“Idle No More is a movement to empower tribal governments to act the way they see fit to protect tribal citizens and protect lands and resources, like game and fish,” said Arvina Martin, one of the organizers of the rally. “We can’t sit back and let things go like this without a fight. We need to protect resources for our children. We all are mothers, we all think about what kind of world we’re passing onto our children and what kind of access to resources they’ll have for their families.”
People from across Wisconsin and neighboring states joined the rally to protest the proposed changes to mining regulation that many say will cause irreversible and detrimental damage to waterways and land. This legislation is being pushed to allow Gogebic Taconite, a Florida based company, to start the application process for an iron mine in Ashland and Iron Counties in Northern Wisconsin.
“Mining is not about creating jobs, it is about creating wealth for the mining companies and it is about destroying our health and Mother Earth,” said Diana Miller, the American Indian Caucus Chair for the Wisconsin Democratic Party. “Water is sacred; we cannot create it.”
Since Gogebic has not yet filed an application with Wisconsin Department of Natural Resources (DNR), information about the impact this proposed mine would have on the environment has not been made public. But the Bad River Band of Lake Superior Chippewa, whose reservation lies downstream of the potential mining project, believes the project will release toxic sulfides into the waterways that flow towards them. Strong opposition to this mine also comes from environmental groups in Wisconsin.
“We are opposed to relaxing the protections we have over clean air and water and taking away local control,” said Tom Stolp of the Wisconsin League of Conservation Voters. “Popular opinion is against the weakening of clean air and clean water standards; public opinion is against this bill.”

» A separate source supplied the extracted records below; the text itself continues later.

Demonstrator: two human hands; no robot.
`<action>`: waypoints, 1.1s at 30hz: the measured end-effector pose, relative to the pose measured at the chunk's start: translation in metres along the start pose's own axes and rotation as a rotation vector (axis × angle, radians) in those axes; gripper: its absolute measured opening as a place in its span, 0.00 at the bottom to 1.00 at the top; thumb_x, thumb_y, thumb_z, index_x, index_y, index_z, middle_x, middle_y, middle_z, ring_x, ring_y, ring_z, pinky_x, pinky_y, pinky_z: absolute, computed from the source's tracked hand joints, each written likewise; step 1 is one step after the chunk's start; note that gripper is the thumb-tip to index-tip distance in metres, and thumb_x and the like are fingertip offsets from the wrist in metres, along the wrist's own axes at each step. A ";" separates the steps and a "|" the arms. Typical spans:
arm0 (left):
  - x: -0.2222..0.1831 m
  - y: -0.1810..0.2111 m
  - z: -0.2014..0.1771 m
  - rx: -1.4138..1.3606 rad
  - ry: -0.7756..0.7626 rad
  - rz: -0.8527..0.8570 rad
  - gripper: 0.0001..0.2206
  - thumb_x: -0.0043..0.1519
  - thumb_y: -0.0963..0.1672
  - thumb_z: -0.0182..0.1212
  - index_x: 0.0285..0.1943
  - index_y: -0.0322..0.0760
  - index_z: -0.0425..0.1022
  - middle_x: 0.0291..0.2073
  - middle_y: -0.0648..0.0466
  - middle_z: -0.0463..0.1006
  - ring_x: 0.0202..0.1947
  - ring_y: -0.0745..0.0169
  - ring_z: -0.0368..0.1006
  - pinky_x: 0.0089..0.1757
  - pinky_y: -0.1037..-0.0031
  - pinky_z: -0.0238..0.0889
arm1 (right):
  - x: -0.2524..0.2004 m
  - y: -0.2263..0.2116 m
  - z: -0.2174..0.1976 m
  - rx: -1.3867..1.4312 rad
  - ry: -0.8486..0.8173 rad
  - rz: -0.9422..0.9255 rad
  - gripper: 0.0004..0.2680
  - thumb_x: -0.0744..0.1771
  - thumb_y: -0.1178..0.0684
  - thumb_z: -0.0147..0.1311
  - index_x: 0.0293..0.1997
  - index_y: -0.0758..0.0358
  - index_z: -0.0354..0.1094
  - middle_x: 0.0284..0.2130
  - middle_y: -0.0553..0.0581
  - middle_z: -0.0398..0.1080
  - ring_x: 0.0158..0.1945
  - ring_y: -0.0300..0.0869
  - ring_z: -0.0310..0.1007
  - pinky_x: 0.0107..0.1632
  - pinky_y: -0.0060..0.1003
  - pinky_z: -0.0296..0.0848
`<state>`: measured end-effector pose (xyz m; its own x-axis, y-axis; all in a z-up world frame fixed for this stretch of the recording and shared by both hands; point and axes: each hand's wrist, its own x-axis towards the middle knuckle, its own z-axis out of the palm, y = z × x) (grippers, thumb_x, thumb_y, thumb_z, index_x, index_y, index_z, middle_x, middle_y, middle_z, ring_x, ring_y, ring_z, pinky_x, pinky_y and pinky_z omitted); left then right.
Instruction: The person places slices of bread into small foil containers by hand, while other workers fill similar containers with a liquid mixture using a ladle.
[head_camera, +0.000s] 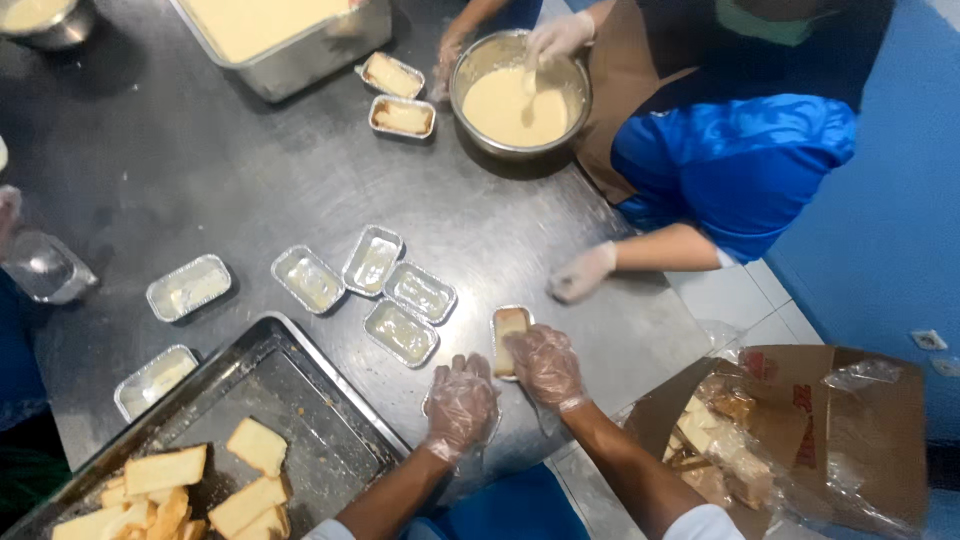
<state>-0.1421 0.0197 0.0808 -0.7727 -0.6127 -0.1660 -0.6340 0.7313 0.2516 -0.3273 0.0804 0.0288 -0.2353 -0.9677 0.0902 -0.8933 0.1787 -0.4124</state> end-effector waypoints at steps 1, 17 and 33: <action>-0.002 0.003 0.001 -0.061 -0.057 -0.043 0.19 0.60 0.50 0.55 0.52 0.31 0.71 0.47 0.46 0.73 0.49 0.50 0.67 0.48 0.56 0.60 | -0.005 0.001 0.001 -0.015 -0.080 -0.066 0.10 0.65 0.49 0.59 0.50 0.53 0.76 0.45 0.58 0.76 0.50 0.54 0.73 0.52 0.51 0.73; 0.055 0.009 -0.021 -0.018 -0.040 0.128 0.12 0.56 0.45 0.59 0.46 0.37 0.78 0.46 0.52 0.78 0.51 0.53 0.68 0.47 0.57 0.60 | -0.005 0.003 -0.022 -0.082 0.064 -0.371 0.10 0.60 0.48 0.60 0.41 0.55 0.76 0.41 0.54 0.76 0.48 0.51 0.75 0.50 0.52 0.70; -0.034 -0.035 0.050 -0.179 0.527 0.076 0.21 0.59 0.55 0.52 0.62 0.58 0.68 0.70 0.46 0.65 0.63 0.42 0.65 0.59 0.40 0.49 | 0.004 -0.046 -0.040 0.029 0.013 -0.137 0.11 0.64 0.49 0.58 0.47 0.61 0.76 0.47 0.62 0.75 0.51 0.56 0.73 0.54 0.51 0.73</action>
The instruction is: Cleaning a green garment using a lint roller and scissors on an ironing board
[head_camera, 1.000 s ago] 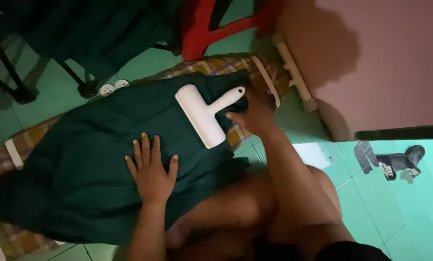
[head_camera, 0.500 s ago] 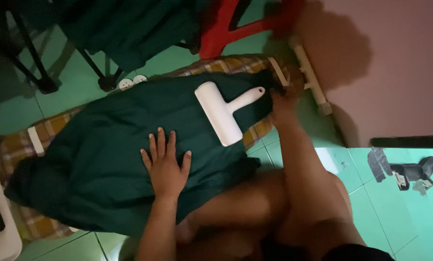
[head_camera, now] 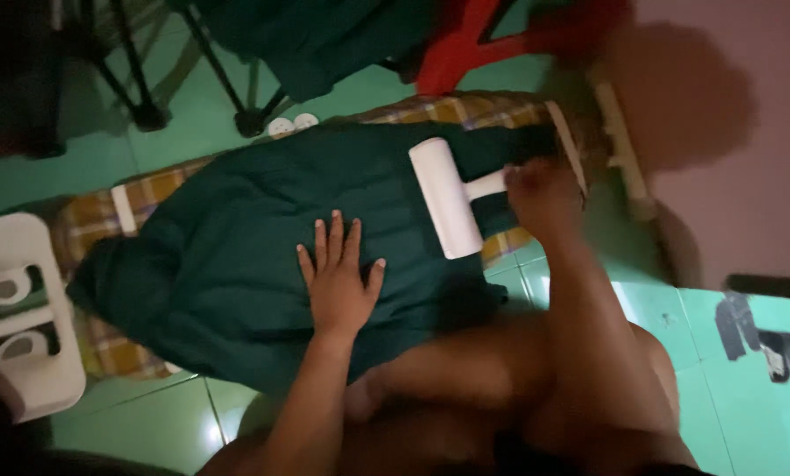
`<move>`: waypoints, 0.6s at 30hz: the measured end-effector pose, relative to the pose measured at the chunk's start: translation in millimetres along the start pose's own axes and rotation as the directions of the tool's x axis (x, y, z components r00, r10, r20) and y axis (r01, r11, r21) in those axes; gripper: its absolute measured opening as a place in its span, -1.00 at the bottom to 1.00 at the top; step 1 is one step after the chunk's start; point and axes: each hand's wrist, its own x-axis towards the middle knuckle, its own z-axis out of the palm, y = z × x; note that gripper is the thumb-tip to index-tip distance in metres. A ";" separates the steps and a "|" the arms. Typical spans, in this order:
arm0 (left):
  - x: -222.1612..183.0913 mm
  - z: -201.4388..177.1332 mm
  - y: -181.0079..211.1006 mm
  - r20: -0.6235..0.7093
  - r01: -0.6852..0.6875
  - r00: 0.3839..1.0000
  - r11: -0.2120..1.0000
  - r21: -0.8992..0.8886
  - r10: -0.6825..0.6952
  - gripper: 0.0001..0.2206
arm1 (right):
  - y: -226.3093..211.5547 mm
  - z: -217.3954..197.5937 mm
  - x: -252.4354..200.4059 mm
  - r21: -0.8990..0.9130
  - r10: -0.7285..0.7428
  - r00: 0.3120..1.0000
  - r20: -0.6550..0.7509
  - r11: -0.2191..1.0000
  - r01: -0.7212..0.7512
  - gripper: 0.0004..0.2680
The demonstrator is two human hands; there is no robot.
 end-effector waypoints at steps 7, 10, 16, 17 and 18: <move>-1.8 1.1 -0.9 -0.007 -0.021 1.000 1.000 0.007 0.021 -0.34 | -9.3 10.7 -2.3 0.036 0.636 0.294 0.714 0.385 -0.922 -0.51; -1.2 3.3 -0.7 -0.009 -0.013 1.000 1.000 -0.004 0.013 -0.34 | 58.0 40.0 -3.4 0.395 0.602 0.413 0.683 0.171 -0.903 -0.63; -3.0 6.4 0.5 -0.054 -0.041 0.998 0.996 0.077 0.046 -0.35 | 19.5 60.1 -18.7 0.581 0.454 0.703 0.547 0.398 -0.710 -0.70; -3.2 7.6 1.3 -0.069 -0.044 0.996 0.995 0.092 0.050 -0.36 | 2.5 60.3 -20.4 0.638 0.397 0.801 0.448 0.486 -0.598 -0.73; -3.1 9.1 1.1 -0.066 -0.059 0.996 0.994 0.087 0.065 -0.36 | 9.4 71.1 -23.4 0.642 0.406 0.804 0.434 0.487 -0.592 -0.73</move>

As the Wisconsin Legislature begins its 101st session, drastic changes to iron mining regulations in the state are a top priority for Republicans who control both legislative chambers and the Governor’s office. Republicans control the Assembly with a 59-39 margin and hold an 18-15 margin in the Senate.
Last year, Republicans failed to pass an overhaul of mining regulations in Wisconsin, effectively removing iron mining projects from current state mining regulations. This proposal was voted down in the Senate by just a single vote, with Republican Dale Schultz (17th District) being the lone Republican dissenter.
Robin Vos (R-63rd District), Speaker of the Assembly, said changes to mining regulations is his first priority as the session gets underway, and that the measure will likely pass the Assembly later this week. Senate Majority Leader Scott Fitzgerald (R-13th district) is predicting the Senate will approve the overhaul at the beginning of March. Vos said at a press conference that the legislation introduced will be nearly identical to last year’s legislation, but that a public meeting on the legislation will be held later this month.
The mining legislation has been criticized as a product of the American Legislative Exchange Council (ALEC). ALEC is partnership of state legislators and corporate leaders with over 2,000 legislature members and 300 corporate leaders. Legislators are given scholarships to attend conferences to discuss potential legislative initiatives. Ninety eight percent of funding comes from corporations.
Both Vos and Fitzgerald are ALEC members, with Vos being ALEC’s Wisconsin state chair. More information about ALEC’s influence on the WIsconsin Legislature can be found here.
Under the terms of the proposed legislation, the Wisconsin DNR would have to approve or deny an application within 420 days. No previous time limit existed. If the DNR failed to act within that time frame, the permit would be automatically approved. No person would be allowed to contest a case hearing, challenge a permit or file a lawsuit against the DNR alleging the agency had failed to comply with the law in the permit process. The new law would also supersede any existing state environmental law, overturning decades of legal precedent. In addition, a company could ask not to be held financially responsible for an area degraded or environmentally devastated by its mine, 20 years after the mine closed.
“They [mining corporations] provide false hope — it is cruel,” said Sarah LittleRedFeather Kalmanson, another organizer of the Idle no More Rally.